Saved by the singer from his questionable musings, it seemed. Murdoc approached 2D, who was pointing to a line in one of the documents.

 

Guardian must apply for a birth certificate within 30 days. Failure to do so within the given time period will result in a fine and a reevaluation of custody. Right there, see?” 

 

“Alright, so we have a month.”

 

2D nodded. “Yup! We’ll need her name by then, and you’ll need to sign on as her dad, of course, and you’ll need to include the name of the place she was born–”

 

“St. Pauls Hospital, how could I bloody forget with how often they called me–”

 

“And her country of origin.” He paused. “I fink she gets partial Canadian citizenship, since her mum’s from here and it’s where she was born.
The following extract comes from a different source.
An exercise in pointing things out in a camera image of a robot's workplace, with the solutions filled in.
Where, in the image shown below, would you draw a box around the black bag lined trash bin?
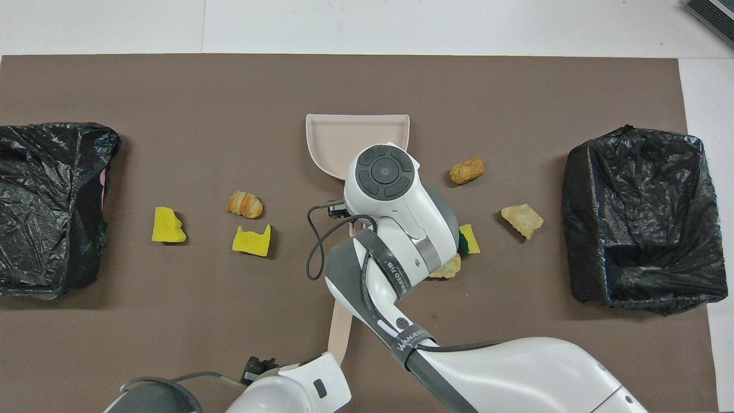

Dunno if we have to register her in the UK or apply for citizenship, or if she gets it free cuz you’re from there.” 

 

“That sounds like a lot of boring research that I don't want to bother with,” Murdoc grumbled, gently settling the baby into her carrier for the night. 

 

“Uncle Stu can handle it, don’t worry!”

 

“Please, never, ever call yourself that in my presence ever again, or I will stuff a shoe so far down your throat you’ll shit it out in two to three days.” 

 

“Right… sorry.” 



Murdoc rolled his eyes and settled down in his bed, listening to 2D doing the same, and fell into a restless sleep.

 

What in Satan’s name had he gotten himself into?